The 2018 Liv-ex Power 100 – analysis


• Rest of the World 50 index (including Opus One and Dominus) is up by 2.62% over the past 12 months.
• Only Penfolds and Vega Sicilia are in the top 100.

Port was issued with its own index this year: the Port 50

With the Power 100 being such a French affair, brands from elsewhere have to be truly heavy hitters to qualify.

As such, only Penfolds and Vega Sicilia have managed so far from the Rest of the World category, but the overall increase in value trading of 5% to 7% shows more of the wines are changing hands.

Penfolds is largely driven by Grange, for which there are half-decent volumes. Labels such as Bin 707 is tightly allocated, and very little makes its way to the secondary market.

Vega Sicilia continues to be the sole Spanish label of any note in the secondary market, helped by Unico. It went from 77th to 43rd.

Pingus and La Rioja Alta both regressed, however, Spain’s perennial problem being that the wines are still too good value for their own good and they, “don’t let collectors finance it”, says Gibbs, referring to the fact the wines are released when they are ready to drink.

Outside of the Power 100, Clarendon Hills and Torbreck were on the move, as was Almaviva, which rose up by 71 places to 133rd.

As a brand, Almaviva has only really come into focus since 2016, but this year it has risen by 28% in price, making it one of the better performers. The owners – Baron Philippe de Rothschild and Viña Concha y Toro – want it to be ranked among the world’s best, and maybe that’s happening.

The only other area of interest is Port, which, like California, was issued with its own index this year – the Port 50.
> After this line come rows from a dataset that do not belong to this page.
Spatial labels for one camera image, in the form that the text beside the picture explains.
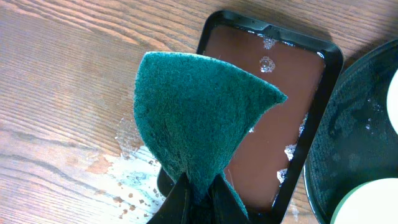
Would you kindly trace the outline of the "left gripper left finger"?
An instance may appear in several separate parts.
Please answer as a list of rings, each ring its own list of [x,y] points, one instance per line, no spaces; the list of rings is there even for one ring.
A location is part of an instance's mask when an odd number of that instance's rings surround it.
[[[186,173],[183,173],[147,224],[188,224],[189,211],[190,183]]]

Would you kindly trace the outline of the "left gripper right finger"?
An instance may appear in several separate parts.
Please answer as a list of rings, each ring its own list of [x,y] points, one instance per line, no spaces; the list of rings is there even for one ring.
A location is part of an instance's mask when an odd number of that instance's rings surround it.
[[[218,174],[209,188],[212,201],[212,224],[250,224],[229,187]]]

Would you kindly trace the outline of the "green yellow sponge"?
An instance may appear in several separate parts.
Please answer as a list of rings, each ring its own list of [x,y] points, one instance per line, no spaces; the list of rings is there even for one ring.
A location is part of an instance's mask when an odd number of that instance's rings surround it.
[[[230,63],[197,54],[147,52],[137,71],[134,119],[142,140],[193,194],[192,218],[208,222],[210,190],[261,116],[286,100],[277,87]]]

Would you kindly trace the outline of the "light blue plate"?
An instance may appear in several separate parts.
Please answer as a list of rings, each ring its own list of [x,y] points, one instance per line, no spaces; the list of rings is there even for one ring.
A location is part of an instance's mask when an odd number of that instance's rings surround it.
[[[379,179],[355,187],[337,205],[330,223],[397,224],[397,179]]]

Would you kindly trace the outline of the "pale green plate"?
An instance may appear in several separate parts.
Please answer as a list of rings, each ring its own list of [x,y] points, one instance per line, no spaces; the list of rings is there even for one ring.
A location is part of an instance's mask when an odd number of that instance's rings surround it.
[[[389,84],[386,97],[387,115],[395,133],[398,133],[398,70]]]

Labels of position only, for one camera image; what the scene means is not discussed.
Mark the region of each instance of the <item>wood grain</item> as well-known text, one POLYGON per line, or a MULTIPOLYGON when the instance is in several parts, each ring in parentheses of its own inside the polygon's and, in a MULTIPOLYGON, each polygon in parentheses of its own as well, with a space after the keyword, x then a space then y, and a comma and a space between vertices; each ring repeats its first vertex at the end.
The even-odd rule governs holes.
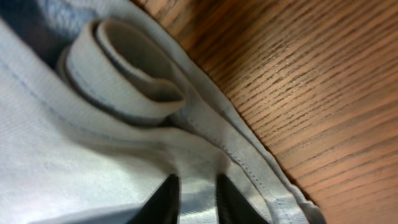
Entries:
POLYGON ((137 0, 328 223, 397 223, 398 2, 137 0))

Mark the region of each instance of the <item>garment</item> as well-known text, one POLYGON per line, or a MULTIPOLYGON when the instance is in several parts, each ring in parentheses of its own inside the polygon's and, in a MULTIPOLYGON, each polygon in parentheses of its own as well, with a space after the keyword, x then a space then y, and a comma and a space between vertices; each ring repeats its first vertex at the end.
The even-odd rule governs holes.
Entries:
POLYGON ((125 223, 177 174, 179 223, 217 223, 220 173, 269 223, 324 222, 135 5, 5 1, 0 13, 0 222, 125 223))

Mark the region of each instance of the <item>brown wood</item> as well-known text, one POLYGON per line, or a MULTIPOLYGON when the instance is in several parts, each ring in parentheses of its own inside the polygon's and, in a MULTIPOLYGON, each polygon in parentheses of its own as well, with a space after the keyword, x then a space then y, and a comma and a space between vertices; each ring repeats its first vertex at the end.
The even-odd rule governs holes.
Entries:
POLYGON ((136 3, 329 223, 398 223, 398 1, 136 3))

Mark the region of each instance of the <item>folded fabric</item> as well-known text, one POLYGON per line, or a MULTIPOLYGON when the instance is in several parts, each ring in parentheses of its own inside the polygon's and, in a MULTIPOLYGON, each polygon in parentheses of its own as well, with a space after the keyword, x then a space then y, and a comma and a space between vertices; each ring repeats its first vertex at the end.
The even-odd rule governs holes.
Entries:
POLYGON ((0 222, 126 223, 170 174, 179 223, 218 222, 218 174, 268 223, 325 222, 133 4, 4 1, 0 13, 0 222))
Liv-ex Power 100: Methodology

To calculate the scores, Liv-ex took a list of all wines that traded on Liv-ex in the last year (from 1 September 2017 to 31 August 2018) and grouped these by brand. For the first time this year, Burgundy labels with both maisons and domaines were combined as one.
It then identified brands that had traded at least three wines or vintages, and had a total trade value of at least £10,000.
Brands were ranked using four criteria: year-on-year price performance (based on the market price for a case of wine on 1 September 2017 with its market price on 31 August 2018); trading performance on Liv-ex (by value and volume); number of wines and vintages traded; and average price of the wines in a brand.
More than 5,700 different wines/vintages were traded on the exchange. These were grouped into 953 brands, of which 248 qualified for the final calculation. The individual rankings were combined with a weighting of 1 for each criteria, except trading performance, which had a weighting of 1.5 (because it combined two criteria).
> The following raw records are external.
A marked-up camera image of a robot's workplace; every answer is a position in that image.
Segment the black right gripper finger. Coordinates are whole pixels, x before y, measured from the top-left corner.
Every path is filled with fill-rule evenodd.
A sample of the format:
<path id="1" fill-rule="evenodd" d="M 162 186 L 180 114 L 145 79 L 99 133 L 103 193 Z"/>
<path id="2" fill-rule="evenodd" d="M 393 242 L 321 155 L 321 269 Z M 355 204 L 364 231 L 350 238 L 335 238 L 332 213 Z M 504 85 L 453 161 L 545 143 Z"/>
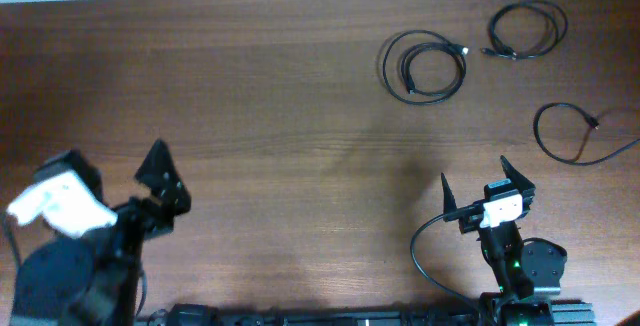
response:
<path id="1" fill-rule="evenodd" d="M 441 174 L 441 184 L 443 190 L 443 220 L 455 220 L 457 219 L 458 208 L 456 205 L 455 197 L 444 173 Z"/>
<path id="2" fill-rule="evenodd" d="M 522 195 L 523 203 L 531 204 L 536 190 L 534 183 L 520 173 L 504 155 L 500 156 L 500 162 L 505 176 L 511 180 L 514 187 Z"/>

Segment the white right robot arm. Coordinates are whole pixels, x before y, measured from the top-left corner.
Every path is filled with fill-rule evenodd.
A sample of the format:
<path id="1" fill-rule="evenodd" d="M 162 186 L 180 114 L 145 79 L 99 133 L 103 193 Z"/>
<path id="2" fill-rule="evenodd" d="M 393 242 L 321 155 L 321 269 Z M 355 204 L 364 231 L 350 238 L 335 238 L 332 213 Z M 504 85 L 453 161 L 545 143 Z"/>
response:
<path id="1" fill-rule="evenodd" d="M 484 186 L 483 198 L 459 207 L 445 176 L 442 220 L 456 222 L 462 234 L 475 233 L 481 255 L 499 291 L 486 293 L 474 305 L 484 324 L 530 325 L 538 314 L 550 318 L 543 303 L 561 291 L 568 254 L 549 240 L 521 236 L 517 222 L 527 216 L 536 186 L 506 157 L 504 178 Z"/>

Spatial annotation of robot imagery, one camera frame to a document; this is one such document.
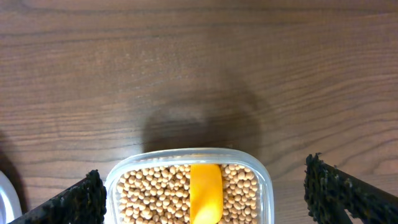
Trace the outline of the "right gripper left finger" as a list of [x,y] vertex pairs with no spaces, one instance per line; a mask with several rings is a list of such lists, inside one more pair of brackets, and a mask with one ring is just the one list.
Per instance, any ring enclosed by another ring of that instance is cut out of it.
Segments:
[[106,196],[99,172],[91,170],[84,179],[11,224],[103,224]]

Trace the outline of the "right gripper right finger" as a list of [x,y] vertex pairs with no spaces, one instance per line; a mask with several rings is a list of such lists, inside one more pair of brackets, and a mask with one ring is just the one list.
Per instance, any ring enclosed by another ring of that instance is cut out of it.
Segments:
[[397,223],[397,197],[359,180],[319,159],[306,158],[304,180],[308,215],[319,224]]

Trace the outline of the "yellow measuring scoop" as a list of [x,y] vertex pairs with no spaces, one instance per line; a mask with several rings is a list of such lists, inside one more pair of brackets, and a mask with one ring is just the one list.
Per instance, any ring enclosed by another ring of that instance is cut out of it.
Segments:
[[223,215],[223,181],[219,165],[194,164],[190,175],[190,223],[218,223]]

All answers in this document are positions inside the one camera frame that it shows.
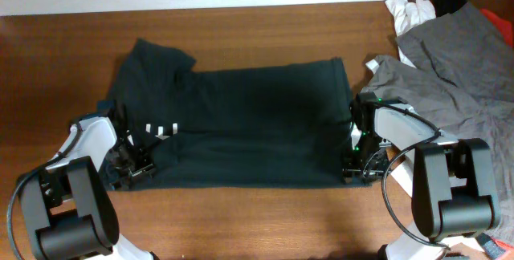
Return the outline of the grey t-shirt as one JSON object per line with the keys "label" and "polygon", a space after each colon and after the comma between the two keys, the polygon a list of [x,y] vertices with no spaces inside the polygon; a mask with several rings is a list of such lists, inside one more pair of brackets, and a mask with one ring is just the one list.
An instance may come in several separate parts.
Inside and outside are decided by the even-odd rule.
{"label": "grey t-shirt", "polygon": [[377,56],[378,68],[362,90],[400,97],[442,130],[487,142],[501,212],[499,225],[487,233],[512,244],[512,47],[469,2],[453,14],[412,28],[396,42],[412,64]]}

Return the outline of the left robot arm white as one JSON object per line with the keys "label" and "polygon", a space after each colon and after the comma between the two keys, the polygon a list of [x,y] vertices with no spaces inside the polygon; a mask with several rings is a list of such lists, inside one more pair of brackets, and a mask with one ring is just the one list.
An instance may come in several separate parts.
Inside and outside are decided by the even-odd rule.
{"label": "left robot arm white", "polygon": [[74,120],[69,136],[46,163],[21,175],[6,211],[6,232],[16,258],[13,207],[18,202],[37,259],[147,259],[155,253],[132,244],[120,232],[99,171],[109,151],[123,140],[124,123],[110,108]]}

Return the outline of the dark green Nike t-shirt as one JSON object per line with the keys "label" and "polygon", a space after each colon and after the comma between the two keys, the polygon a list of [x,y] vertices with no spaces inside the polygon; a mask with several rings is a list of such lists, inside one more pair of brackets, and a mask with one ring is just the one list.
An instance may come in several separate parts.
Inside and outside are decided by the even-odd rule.
{"label": "dark green Nike t-shirt", "polygon": [[339,58],[196,71],[184,51],[138,39],[108,92],[156,167],[143,189],[341,188],[353,93]]}

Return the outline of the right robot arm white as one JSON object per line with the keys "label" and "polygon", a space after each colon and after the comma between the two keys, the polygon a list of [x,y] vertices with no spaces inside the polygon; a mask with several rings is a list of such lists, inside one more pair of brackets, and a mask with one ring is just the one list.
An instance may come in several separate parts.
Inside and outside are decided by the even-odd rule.
{"label": "right robot arm white", "polygon": [[[422,118],[400,98],[384,100],[361,93],[350,104],[349,156],[344,178],[381,182],[385,207],[402,235],[383,245],[380,259],[445,259],[446,238],[475,238],[500,223],[500,204],[488,144],[458,139]],[[390,170],[398,160],[411,164],[411,210],[406,228],[387,193]]]}

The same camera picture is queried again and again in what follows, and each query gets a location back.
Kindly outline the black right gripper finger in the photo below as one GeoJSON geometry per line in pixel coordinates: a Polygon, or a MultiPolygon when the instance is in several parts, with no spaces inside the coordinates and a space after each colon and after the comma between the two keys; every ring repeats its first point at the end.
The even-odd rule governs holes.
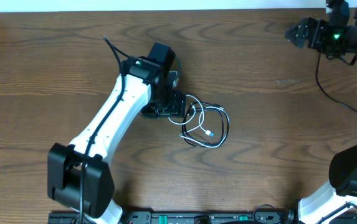
{"type": "Polygon", "coordinates": [[[309,19],[309,17],[301,19],[297,24],[286,31],[285,37],[287,39],[308,39],[310,34],[308,28],[309,19]]]}
{"type": "Polygon", "coordinates": [[[307,38],[304,38],[301,35],[290,35],[290,34],[286,34],[285,38],[298,48],[303,48],[305,42],[308,40],[307,38]]]}

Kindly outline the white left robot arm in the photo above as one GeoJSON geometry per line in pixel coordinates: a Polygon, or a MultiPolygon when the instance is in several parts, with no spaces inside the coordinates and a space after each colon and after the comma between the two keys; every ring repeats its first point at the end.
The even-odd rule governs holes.
{"type": "Polygon", "coordinates": [[[118,60],[117,82],[90,124],[66,146],[55,143],[47,158],[47,194],[76,215],[51,215],[49,223],[118,223],[110,172],[115,150],[137,116],[181,118],[186,97],[176,89],[180,73],[171,47],[154,43],[147,56],[118,60]]]}

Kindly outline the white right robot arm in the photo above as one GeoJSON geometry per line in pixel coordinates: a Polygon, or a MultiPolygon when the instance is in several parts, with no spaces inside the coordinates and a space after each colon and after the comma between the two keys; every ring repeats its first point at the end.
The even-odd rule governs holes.
{"type": "MultiPolygon", "coordinates": [[[[355,24],[350,26],[350,7],[345,0],[327,1],[327,21],[303,18],[286,31],[285,37],[295,46],[304,45],[325,55],[328,60],[354,57],[347,64],[357,63],[357,8],[355,24]]],[[[347,215],[357,210],[357,145],[337,153],[330,163],[329,179],[310,196],[300,199],[288,210],[282,223],[350,223],[357,216],[347,215]]]]}
Purely focused on vintage Ports, three of its five components qualified for this year’s list – admittedly quite low down. Warre’s and Graham’s were new entrants this year, while Dow’s – becoming something of a leader among the Symington brands thanks to its 100-point 2007 and critically acclaimed 2011 vintages – clawed its way into the top 200. Collectors tend to sit on Port rather than trade it, as Gibbs noted, which might hinder the sector’s performance, but he says the progress of the new index over 12 years has been steady, if a touch dull.

The release of the widely declared 2016 vintage was considered a great success though, proof that Port is still held in extremely high regard.

Looking ahead to 2019, it seems like there will be an intriguing few months ahead. Brexit, whether it promises feast, famine or no change at all, is clearly one consideration, although exactly what will happen is anyone’s guess.

It might be something for the Bordelais to keep in mind, however. Recent vintages have shown repeatedly that it is the UK that remains the major non-French en primeur buyer. Asia wants back vintages, America blockbusters.

As for the 2018s, the noises suggest they are good, and produced in reasonable quantities. If a March Brexit tanks the pound and the Bordelais hike their prices again, they’ll likely be releasing into a void, with the already overstretched négoce taking the strain.

Burgundy will follow up its brilliant but tiny 2016s with a much larger and exceptionally good vintage for whites in the 2017s next January. More Burgundy for sale will be welcomed by merchants and punters alike, but as prices for the top labels continue to mount, the question lingers – ‘how far can Burgundy go?’